In his opening remarks at G2E, Miller said the group would release new research next month showing Americans wagered more than $300 billion annually through illegal and unregulated websites and slot machines. He said the figure translated into $15 billion of lost gaming revenue to legal casino markets.

“It’s not about us,” Miller said to a room of gaming industry executives and gaming employees. “It’s about the broader impact. Illegal gambling costs communities an estimated $4 billion in taxes annually.”

Taking on the illegal gambling market is one of three initiatives Miller outlined for the industry over the next 12 months. He also cited the continued advancement and embrace of a digital future through iGaming expansion and cashless payment technology as well as the modernization of responsible gaming programs.

In his April letter to U.S. Attorney General Merrick Garland, Miller said legal sports betting expansion has cut into illegal markets, but not enough.

He cited AGA research that showed 74 percent of sports gamblers believed it was important to only wager with legal providers. However, 52 percent continued to patronize illegal bookmakers. Most of the sports bettors – 63 percent – told researchers they were surprised to learn the sites they were using were unregulated and illegal sportsbooks.

“The availability of these illegal sites is driving confusion,” Miller wrote in the letter.

He told the G2E audience that the AGA “earned a seat at the table” through the organization’s efforts to build the trust of state and national leaders.

Penn Entertainment CEO Jay Snowden during a keynote interview moderated by CNBC’s Contessa Brewer during G2E on Tuesday, Oct. 11, 2022. (Jeff Scheid/The Nevada Independent)

Eliminating the illegal market

Snowden, in response to a question from Brewer, agreed that regulators and lawmakers need to be engaged with the gaming industry in squashing illegal operators.

“We need help putting these people behind bars if that's what it takes,” Snowden said. “It's a real issue.”

In March, the Pennsylvania Gaming Control Board began a $2 million annual grant program to help fund law enforcement efforts to infiltrate underground casinos and other illegal gaming operations.

Penn offers online sports betting in the Canadian province of Ontario, which had a large gray market of unregulated Internet wagering operators before the activity was legalized in April. Snowden said the Ontario government gave the gray market a grace period to transition to become licensed and regulated, or face being shut down by law enforcement.

“It’s an example of lawmakers and regulators doing what is needed to be done,” Snowden said. “We need to do that at the state level across the country here in the U.S.”

Miller’s remarks indicated the gaming industry is ready for a fight. In the letter to Garland, he called out well-known off-shore sports betting brands, including Bovada, MyBookie and BetOnline.

“They’ve responded by harassing and attempting to intimidate us,” Miller said. “Our answer? Bring it on. They can’t stand up to scrutiny in the court of public opinion, and they won’t stand up to scrutiny in a court of law.”
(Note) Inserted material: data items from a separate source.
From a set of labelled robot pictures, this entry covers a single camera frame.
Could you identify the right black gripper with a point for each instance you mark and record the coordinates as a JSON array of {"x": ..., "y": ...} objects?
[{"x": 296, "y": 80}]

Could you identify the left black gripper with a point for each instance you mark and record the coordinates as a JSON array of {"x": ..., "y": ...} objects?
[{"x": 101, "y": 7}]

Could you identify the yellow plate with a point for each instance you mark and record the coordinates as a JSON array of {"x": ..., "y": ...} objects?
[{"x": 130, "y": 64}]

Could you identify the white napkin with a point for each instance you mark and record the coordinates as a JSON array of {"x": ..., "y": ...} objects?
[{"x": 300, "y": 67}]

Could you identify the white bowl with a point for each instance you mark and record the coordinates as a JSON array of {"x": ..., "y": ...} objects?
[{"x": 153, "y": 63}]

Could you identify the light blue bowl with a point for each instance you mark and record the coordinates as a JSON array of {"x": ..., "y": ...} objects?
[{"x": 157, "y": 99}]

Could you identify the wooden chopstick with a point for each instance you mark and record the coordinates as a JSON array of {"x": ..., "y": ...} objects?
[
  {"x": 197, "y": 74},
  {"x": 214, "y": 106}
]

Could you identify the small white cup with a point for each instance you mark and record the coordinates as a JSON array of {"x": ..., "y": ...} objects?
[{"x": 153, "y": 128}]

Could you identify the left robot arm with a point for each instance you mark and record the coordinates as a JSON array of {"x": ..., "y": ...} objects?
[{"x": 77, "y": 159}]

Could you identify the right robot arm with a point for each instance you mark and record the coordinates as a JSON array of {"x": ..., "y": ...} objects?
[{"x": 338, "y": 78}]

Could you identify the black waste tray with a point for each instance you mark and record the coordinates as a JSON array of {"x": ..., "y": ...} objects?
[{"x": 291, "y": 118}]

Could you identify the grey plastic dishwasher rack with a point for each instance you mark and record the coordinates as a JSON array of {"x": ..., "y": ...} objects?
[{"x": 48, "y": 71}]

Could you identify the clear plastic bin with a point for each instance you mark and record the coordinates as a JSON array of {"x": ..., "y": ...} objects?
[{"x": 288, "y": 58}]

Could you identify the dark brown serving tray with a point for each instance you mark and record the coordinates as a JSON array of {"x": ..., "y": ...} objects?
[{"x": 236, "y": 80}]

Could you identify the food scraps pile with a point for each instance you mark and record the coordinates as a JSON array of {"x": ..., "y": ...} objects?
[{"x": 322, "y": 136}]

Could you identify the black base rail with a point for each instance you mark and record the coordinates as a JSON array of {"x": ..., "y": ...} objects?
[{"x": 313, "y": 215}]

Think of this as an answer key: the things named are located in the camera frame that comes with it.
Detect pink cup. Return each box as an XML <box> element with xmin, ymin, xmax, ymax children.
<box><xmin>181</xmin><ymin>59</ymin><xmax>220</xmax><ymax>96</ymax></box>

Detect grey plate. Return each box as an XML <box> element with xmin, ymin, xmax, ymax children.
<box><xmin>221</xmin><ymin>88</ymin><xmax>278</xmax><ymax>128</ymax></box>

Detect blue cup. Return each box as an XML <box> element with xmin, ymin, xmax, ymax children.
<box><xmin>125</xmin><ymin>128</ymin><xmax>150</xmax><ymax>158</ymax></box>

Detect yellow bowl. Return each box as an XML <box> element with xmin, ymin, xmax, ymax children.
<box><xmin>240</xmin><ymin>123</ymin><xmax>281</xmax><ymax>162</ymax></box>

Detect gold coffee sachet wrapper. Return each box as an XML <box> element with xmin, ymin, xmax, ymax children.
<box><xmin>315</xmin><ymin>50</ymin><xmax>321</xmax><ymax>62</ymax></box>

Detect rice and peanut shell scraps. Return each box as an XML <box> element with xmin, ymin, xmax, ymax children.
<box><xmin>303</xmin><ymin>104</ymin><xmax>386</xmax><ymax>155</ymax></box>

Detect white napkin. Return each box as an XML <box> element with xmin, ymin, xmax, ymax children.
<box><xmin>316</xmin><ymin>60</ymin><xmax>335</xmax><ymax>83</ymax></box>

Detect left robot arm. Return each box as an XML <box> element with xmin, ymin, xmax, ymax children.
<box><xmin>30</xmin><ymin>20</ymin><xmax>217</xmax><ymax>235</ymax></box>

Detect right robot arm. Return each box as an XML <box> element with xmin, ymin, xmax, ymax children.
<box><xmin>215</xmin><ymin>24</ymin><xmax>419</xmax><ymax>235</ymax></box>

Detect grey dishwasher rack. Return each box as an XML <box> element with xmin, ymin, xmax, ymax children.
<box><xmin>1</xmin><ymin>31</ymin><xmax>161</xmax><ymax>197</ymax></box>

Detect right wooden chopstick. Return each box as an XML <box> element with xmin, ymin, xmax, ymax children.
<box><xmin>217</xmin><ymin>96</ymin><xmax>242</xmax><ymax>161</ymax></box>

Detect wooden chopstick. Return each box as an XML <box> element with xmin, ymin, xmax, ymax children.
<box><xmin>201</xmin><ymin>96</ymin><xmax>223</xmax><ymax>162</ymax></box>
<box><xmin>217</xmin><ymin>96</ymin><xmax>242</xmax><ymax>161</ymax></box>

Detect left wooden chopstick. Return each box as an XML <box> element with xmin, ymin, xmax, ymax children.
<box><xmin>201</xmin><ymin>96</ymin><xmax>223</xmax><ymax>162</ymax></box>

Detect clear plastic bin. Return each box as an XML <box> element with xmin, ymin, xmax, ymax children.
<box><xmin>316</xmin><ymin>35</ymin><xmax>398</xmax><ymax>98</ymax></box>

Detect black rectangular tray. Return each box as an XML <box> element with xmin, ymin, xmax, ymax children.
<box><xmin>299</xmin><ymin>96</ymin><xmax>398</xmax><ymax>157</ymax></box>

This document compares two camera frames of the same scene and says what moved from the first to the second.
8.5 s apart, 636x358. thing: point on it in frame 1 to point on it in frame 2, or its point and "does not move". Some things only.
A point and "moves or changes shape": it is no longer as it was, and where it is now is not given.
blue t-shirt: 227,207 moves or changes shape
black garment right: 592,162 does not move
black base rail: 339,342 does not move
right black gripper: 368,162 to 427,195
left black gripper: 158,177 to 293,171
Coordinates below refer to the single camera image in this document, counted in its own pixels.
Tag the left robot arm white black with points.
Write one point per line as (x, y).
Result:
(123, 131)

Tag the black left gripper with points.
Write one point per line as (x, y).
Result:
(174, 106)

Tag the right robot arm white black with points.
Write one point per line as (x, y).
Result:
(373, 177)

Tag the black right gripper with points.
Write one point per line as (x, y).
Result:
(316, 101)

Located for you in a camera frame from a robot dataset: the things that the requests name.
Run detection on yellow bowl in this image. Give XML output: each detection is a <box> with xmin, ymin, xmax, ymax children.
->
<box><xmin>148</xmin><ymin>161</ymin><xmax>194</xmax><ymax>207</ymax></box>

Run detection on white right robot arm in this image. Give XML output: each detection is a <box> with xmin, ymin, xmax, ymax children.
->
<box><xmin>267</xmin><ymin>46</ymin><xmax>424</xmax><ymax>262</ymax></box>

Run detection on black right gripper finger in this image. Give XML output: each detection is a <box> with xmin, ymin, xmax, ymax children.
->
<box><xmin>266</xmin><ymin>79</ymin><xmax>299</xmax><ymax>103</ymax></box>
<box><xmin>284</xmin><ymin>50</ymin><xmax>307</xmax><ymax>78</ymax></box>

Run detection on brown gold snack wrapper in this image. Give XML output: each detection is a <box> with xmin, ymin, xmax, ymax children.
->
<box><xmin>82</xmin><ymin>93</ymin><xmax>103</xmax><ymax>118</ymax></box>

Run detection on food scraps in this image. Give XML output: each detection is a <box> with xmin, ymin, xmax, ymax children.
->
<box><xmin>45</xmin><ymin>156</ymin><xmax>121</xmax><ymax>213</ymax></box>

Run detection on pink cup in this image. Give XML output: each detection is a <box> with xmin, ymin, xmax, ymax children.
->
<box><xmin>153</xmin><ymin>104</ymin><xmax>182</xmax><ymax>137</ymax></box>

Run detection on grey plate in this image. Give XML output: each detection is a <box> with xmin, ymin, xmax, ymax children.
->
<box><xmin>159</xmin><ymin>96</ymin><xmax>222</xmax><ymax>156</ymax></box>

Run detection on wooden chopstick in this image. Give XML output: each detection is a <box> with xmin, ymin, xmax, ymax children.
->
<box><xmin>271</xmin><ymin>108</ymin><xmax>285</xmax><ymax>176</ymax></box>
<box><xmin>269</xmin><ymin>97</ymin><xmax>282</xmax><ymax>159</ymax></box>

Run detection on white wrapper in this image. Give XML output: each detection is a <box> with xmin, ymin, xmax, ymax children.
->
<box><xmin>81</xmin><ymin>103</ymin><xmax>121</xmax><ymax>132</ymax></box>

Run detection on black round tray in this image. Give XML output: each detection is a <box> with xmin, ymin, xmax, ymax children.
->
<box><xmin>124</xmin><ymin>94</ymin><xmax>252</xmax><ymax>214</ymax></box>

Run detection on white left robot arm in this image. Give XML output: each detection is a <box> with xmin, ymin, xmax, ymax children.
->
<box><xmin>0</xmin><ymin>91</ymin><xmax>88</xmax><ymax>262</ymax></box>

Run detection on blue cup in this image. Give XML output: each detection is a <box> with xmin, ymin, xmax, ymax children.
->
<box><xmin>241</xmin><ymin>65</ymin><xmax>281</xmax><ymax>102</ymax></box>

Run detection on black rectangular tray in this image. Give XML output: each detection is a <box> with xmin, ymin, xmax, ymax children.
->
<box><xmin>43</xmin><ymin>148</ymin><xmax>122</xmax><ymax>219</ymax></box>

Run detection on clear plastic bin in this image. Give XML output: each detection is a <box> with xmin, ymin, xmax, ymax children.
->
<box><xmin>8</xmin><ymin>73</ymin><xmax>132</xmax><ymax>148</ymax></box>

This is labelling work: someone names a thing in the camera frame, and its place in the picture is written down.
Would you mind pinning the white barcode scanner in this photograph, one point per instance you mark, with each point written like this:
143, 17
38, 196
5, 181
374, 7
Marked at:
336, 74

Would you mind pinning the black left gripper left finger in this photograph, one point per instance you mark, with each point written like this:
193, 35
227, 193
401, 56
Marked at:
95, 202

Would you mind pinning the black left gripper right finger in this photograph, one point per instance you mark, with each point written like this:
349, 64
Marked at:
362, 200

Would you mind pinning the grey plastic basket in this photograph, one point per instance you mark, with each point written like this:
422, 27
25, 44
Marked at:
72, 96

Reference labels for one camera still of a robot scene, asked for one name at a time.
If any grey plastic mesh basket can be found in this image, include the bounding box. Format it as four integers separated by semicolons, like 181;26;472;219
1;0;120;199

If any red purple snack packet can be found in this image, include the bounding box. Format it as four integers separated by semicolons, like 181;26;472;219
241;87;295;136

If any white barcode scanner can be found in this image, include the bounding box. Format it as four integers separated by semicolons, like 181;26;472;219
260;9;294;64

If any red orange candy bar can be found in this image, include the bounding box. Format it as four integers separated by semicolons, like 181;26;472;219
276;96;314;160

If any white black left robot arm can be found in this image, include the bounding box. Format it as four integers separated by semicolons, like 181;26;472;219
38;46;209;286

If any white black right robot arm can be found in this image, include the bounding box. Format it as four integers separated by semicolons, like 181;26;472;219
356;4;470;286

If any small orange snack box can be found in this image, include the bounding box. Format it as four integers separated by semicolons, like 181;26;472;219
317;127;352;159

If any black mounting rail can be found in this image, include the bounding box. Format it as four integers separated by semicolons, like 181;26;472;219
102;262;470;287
Miller suggested law enforcement get aggressive with illegal gambling, force businesses to remove unregulated gaming machines, and ask technology companies to cut off access to illegal gaming platforms. Policymakers, he said, need to strengthen laws and close loopholes.

“They prey on customers, especially the vulnerable and the underage,” Miller said. “They don’t provide any consumer protections or invest a dime in responsible gaming. Illegal and unregulated websites and machines pose a direct threat to our industry’s hard-earned social and regulatory license to operate.”